Weak home prices remain yet another negative for the American consumer whose foremost battle however is with the soft jobs market. Watch for comments on housing in today's FOMC minutes followed by construction spending data on Thursday.
Highlights
In July, the consumer made a nice comeback in terms of income growth and spending. PCE inflation, however, was on the warm side. Personal income in July rose a moderately healthy 0.3 percent after rising 0.2 percent in June. The July advance matched the consensus for a 0.3 percent increase. Wages & salaries grew a little more robust 0.4 percent, following a bump up of 0.1 percent the month before.
Consumer spending rebounded a sharp 0.8 percent after slipping 0.1 percent in June. The latest number came in significantly higher than expectations for a 0.4 percent boost. By components, durables jumped 1.9 percent after declining 1.1 percent in June. Clearly, motor vehicle sales are up as the supply constraint related parts shortages from Japan is easing. Nondurables increased 0.7 percent, following a 0.5 percent decrease in June. Services rose 0.7 percent after nudging up 0.1 percent in June.
On the inflation front, the headline PCE price index jumped 0.4 percent, following a 0.1 percent decrease in June. The primary reason was energy costs with food also contributing. The core rate posted a 0.2 percent gain, matching the June pace and equaling expectations.
Year-on-year, headline prices are up 2.8 percent, compared to 2.6 percent in June. The core is up 1.6 percent on a year-ago basis, firming from the 1.4 percent pace in June.
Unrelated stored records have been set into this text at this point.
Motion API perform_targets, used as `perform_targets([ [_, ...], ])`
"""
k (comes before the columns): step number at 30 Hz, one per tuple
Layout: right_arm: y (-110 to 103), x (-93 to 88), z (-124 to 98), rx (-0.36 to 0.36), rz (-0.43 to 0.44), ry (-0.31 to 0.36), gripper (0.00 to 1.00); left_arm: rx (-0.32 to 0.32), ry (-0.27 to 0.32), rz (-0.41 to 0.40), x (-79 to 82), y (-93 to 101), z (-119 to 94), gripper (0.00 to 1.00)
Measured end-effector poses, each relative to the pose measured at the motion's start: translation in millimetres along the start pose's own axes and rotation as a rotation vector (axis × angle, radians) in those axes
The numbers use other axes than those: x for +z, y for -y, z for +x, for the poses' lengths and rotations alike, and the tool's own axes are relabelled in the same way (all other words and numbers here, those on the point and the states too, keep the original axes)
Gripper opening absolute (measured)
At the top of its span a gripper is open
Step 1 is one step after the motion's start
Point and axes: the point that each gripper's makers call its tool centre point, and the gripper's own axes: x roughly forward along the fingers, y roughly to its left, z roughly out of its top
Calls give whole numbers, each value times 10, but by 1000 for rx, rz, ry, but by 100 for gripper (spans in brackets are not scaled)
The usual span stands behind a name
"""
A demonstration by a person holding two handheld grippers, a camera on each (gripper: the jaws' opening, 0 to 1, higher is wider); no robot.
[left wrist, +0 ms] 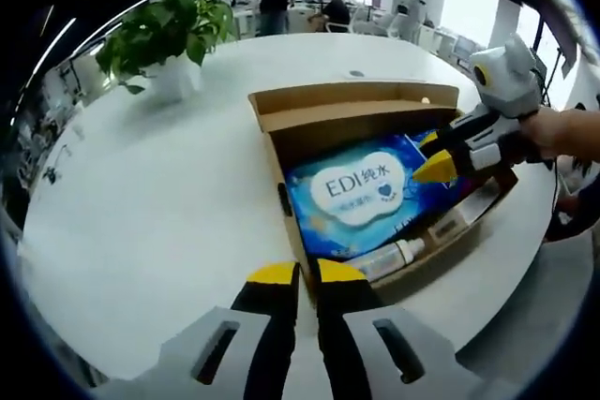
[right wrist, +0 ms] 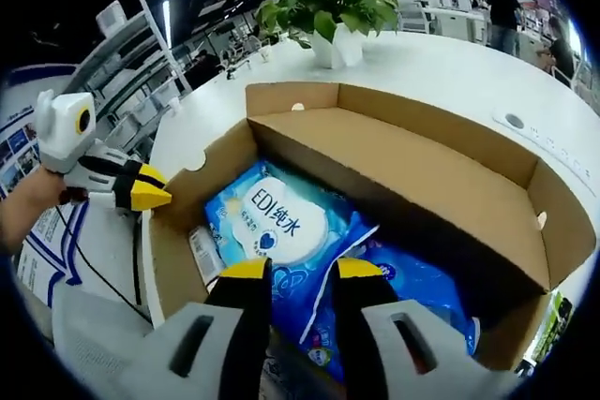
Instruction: Operate the shoe box by opening the lid, removing the specified soft item, and placing it in the target area until the item is outside and the box remains undamaged.
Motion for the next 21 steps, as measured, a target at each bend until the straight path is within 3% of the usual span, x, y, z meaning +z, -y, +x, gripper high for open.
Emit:
perform_targets([
  [5, 32, -19, -15, -27, 10, -19, 7, 1, -2, 0, 3, -1, 0, 3],
  [6, 109, -17, -31, -74, -2, -18, 2, 0, -2, 1, 3, -1, 0, 3],
  [7, 47, -23, -27, -41, 6, -19, 2, 0, -2, 1, 4, -2, 0, 3],
  [21, -52, -14, -197, -8, -43, -18, 0, 4, -8, -1, 7, -18, 1, 3],
])
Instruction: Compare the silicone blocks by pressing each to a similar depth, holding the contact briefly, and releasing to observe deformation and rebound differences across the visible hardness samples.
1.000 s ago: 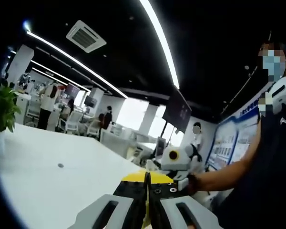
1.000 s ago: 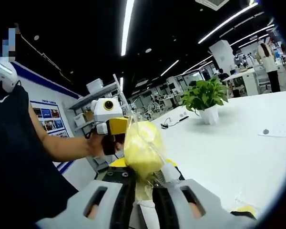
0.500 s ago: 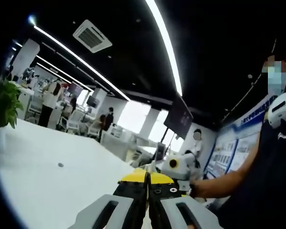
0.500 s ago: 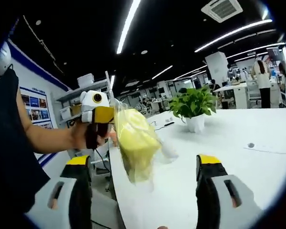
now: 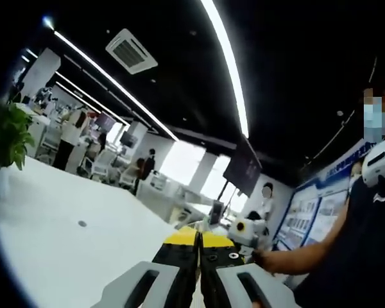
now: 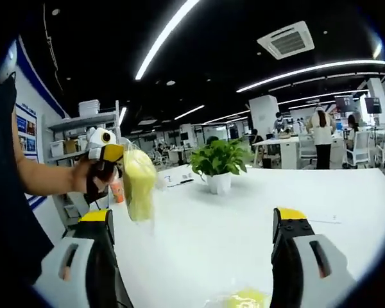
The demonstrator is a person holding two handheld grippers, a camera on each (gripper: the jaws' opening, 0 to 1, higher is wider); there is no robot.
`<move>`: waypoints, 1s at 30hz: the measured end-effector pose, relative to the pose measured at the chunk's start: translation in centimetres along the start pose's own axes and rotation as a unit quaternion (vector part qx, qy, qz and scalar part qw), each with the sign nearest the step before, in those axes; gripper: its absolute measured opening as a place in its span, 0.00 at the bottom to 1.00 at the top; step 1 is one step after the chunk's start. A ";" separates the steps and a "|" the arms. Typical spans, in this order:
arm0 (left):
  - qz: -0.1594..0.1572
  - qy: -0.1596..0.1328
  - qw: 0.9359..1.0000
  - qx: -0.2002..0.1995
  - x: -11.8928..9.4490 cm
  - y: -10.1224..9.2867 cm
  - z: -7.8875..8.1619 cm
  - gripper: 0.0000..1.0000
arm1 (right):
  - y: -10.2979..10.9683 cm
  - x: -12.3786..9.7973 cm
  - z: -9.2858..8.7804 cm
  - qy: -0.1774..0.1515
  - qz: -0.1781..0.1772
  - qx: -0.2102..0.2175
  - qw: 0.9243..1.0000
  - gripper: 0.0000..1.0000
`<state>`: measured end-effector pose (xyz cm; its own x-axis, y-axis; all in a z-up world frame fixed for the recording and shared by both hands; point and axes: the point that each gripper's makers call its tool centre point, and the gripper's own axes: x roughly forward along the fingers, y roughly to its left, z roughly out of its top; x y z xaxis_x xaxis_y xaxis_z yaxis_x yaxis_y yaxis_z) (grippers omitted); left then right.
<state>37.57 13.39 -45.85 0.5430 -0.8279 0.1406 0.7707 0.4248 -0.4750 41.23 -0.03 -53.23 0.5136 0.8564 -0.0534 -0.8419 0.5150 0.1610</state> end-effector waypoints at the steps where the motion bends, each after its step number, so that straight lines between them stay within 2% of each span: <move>1: 0.001 0.000 1.000 -0.001 -0.1 0.1 -0.1 0.00 | -0.8 -0.6 -0.2 0.003 -0.018 -0.010 1.000 0.96; 3: 0.009 0.003 1.000 -0.006 -0.2 0.5 -0.4 0.00 | -1.4 -1.6 -0.8 0.015 -0.034 -0.013 0.999 0.96; 6: 0.025 0.007 1.000 -0.015 -0.5 1.4 -0.8 0.00 | -2.2 -2.9 -1.2 0.014 -0.051 -0.015 0.998 0.96; 11: 0.036 0.002 0.999 -0.029 -1.1 2.3 -1.2 0.00 | -3.7 -4.9 -3.0 0.029 -0.092 -0.011 0.995 0.96; 14: 0.040 0.000 0.999 -0.029 -1.2 2.5 -1.2 0.00 | -3.5 -6.0 -3.8 0.036 -0.100 -0.034 0.994 0.96; 18: 0.045 -0.010 0.998 -0.044 -1.4 2.8 -1.7 0.00 | -3.8 -7.1 -5.3 0.047 -0.113 -0.038 0.992 0.96; 22: 0.069 -0.007 0.995 -0.066 -1.5 4.0 -2.8 0.00 | -4.3 -8.0 -6.6 0.059 -0.127 -0.015 0.990 0.96; 24: 0.059 -0.016 0.995 -0.081 -1.5 4.1 -3.0 0.00 | -4.5 -8.3 -7.0 0.062 -0.136 -0.011 0.989 0.96; 28: 0.064 -0.023 0.994 -0.089 -1.5 4.9 -3.1 0.00 | -5.0 -8.9 -7.6 0.067 -0.156 -0.019 0.985 0.96; 30: 0.067 -0.024 0.993 -0.092 -1.4 5.2 -3.1 0.00 | -5.1 -9.2 -7.9 0.065 -0.158 -0.005 0.985 0.96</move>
<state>39.74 15.64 -51.26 0.6552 -0.7483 0.1037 0.6189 0.4530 -0.6417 39.53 -10.26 -61.33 0.7261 0.6497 -0.2251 -0.6447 0.7571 0.1058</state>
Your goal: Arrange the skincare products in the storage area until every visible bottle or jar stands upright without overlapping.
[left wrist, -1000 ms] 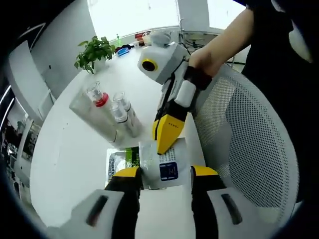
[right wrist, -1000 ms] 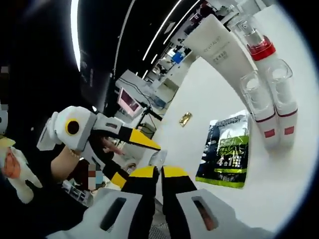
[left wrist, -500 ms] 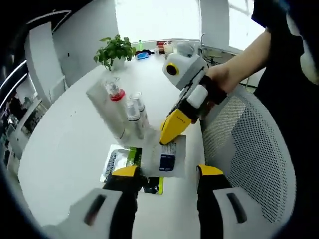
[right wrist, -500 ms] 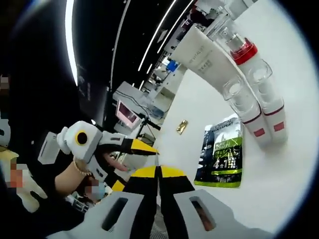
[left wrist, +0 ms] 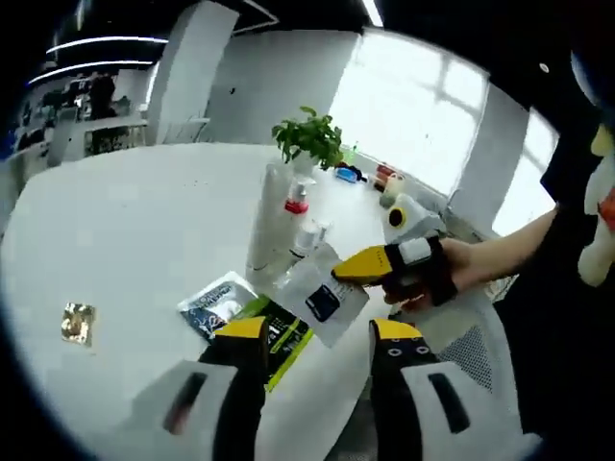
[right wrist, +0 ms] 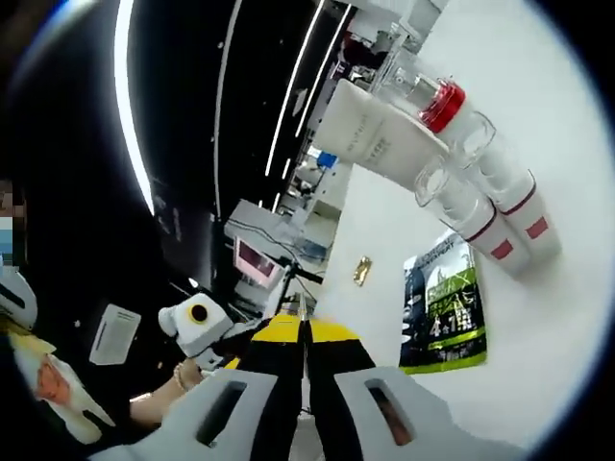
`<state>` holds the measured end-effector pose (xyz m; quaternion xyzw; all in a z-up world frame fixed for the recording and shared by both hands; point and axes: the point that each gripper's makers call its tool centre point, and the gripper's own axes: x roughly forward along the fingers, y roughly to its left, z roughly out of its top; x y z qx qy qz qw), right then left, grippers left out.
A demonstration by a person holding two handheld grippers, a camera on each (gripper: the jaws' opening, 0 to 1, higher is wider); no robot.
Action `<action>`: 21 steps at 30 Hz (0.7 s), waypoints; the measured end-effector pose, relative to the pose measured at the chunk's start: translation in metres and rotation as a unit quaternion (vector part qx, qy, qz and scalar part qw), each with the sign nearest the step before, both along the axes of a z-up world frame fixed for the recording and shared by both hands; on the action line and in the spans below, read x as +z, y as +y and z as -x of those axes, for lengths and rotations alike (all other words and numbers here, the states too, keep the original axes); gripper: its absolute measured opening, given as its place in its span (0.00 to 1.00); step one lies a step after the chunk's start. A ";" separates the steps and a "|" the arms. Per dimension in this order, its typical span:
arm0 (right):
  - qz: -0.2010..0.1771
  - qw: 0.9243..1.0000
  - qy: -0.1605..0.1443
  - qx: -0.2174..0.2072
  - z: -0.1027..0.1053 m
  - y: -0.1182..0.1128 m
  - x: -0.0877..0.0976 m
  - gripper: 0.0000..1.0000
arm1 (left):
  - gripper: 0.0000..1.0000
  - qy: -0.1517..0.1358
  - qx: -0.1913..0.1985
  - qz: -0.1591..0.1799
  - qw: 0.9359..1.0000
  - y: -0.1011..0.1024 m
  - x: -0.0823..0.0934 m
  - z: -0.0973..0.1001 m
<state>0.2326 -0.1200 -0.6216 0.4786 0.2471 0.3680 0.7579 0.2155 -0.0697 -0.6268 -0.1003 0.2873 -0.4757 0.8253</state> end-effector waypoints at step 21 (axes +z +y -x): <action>-0.074 0.997 0.019 -0.011 -0.008 0.017 0.015 0.01 | 0.07 0.112 0.107 0.191 0.969 0.006 0.016 0.000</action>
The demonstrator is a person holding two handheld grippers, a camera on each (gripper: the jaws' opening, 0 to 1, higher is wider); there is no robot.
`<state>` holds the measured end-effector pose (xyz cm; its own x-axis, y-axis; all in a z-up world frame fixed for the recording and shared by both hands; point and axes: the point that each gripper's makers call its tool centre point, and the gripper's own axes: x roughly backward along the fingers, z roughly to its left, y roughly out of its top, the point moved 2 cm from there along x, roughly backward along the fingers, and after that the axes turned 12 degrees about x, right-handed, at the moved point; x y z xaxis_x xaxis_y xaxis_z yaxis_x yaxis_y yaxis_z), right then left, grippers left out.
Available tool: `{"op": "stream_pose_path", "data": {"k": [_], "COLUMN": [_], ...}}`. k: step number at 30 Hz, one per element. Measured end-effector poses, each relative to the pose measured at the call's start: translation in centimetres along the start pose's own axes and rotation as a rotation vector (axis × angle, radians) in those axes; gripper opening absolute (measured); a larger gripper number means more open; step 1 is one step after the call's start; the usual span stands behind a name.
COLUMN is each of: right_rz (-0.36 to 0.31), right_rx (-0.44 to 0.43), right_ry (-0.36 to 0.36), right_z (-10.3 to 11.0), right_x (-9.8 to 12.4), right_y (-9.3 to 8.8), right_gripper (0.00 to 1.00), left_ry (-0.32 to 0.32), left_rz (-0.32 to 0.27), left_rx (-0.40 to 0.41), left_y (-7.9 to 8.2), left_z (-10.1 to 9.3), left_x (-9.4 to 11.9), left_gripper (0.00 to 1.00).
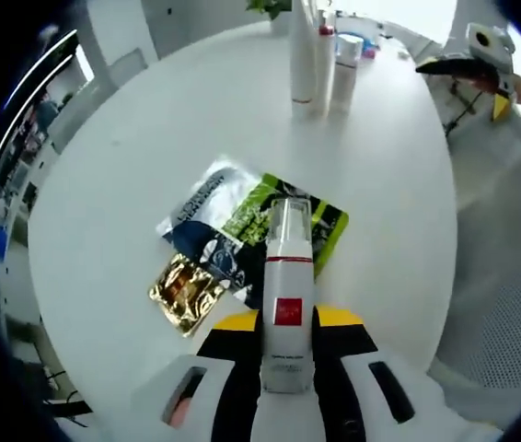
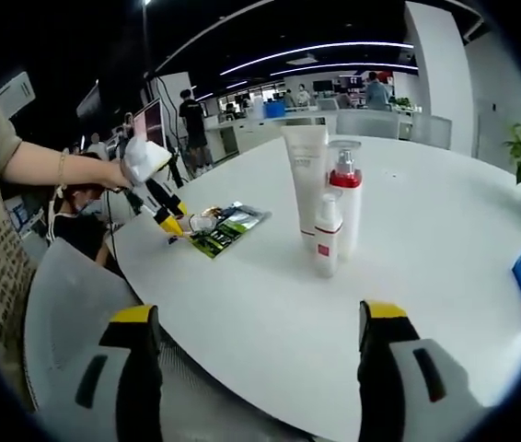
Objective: Arrange the skincare products in the storage area until every visible bottle or jar stands upright without overlapping.
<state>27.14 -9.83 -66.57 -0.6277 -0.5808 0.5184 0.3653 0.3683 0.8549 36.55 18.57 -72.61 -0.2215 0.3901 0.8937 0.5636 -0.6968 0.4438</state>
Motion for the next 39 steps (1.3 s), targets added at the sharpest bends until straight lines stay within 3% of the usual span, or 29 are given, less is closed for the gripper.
{"op": "stream_pose_path", "data": {"k": [8, 27, 31, 39], "right_rz": [-0.041, -0.210, -0.207, -0.284], "right_rx": [-0.038, -0.134, -0.121, -0.209], "right_ry": [0.008, 0.134, 0.145, 0.185], "right_z": [-0.1, 3.7, 4.0, 4.7], "right_x": [0.2, -1.5, -1.8, -2.2], "right_y": [0.6, 5.3, 5.6, 7.4], "right_gripper": [0.89, 0.86, 0.84, 0.81], "left_ry": [-0.006, 0.026, 0.044, 0.053], "left_rz": [-0.091, -0.319, -0.369, -0.465], "left_rx": [0.067, 0.171, 0.183, 0.231], "left_y": [0.7, 3.3, 4.1, 5.4], "left_z": [-1.9, -8.1, -9.3, -11.0], "left_x": [1.2, 4.3, 5.2, 6.2], "left_gripper": [0.17, 0.17, 0.16, 0.16]}}
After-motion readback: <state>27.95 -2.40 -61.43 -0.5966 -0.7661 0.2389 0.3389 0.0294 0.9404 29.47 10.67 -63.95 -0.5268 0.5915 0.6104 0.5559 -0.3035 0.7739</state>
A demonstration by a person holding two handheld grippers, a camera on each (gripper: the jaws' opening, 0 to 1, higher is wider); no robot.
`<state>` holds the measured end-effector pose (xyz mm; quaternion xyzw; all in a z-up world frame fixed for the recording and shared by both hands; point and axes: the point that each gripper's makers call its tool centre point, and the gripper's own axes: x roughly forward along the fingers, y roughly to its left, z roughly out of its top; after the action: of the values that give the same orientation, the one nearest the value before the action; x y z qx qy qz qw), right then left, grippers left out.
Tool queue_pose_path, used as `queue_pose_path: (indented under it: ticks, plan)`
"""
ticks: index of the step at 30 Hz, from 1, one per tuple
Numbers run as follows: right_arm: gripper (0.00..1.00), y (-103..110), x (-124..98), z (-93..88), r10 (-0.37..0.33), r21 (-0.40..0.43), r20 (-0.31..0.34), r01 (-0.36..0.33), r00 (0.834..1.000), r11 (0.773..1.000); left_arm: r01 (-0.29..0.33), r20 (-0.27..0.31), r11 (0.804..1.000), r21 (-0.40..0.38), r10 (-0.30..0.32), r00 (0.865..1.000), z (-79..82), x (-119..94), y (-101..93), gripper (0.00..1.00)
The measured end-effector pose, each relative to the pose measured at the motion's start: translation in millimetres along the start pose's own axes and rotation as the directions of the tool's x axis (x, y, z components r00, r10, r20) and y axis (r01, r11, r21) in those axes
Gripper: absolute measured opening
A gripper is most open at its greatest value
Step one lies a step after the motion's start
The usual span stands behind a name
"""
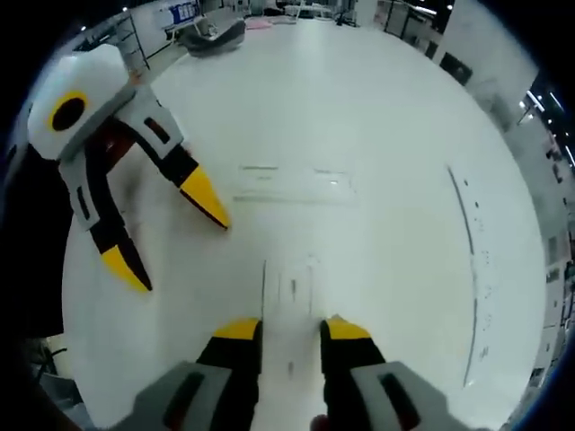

Inflation and taxes did outpace income with real disposable income edging down 0.1 percent after a 0.3 percent boost in June. However, spending clearly beat inflation as real PCEs advance a sharp 0.5 percent in July, following no change the prior month.
On the news, equity futures rose, focusing on healthy spending. The bottom line is that the consumer sector is not down and out but actually adding to economic growth. Of course, the strength is coming from those with jobs and job growth would add to momentum.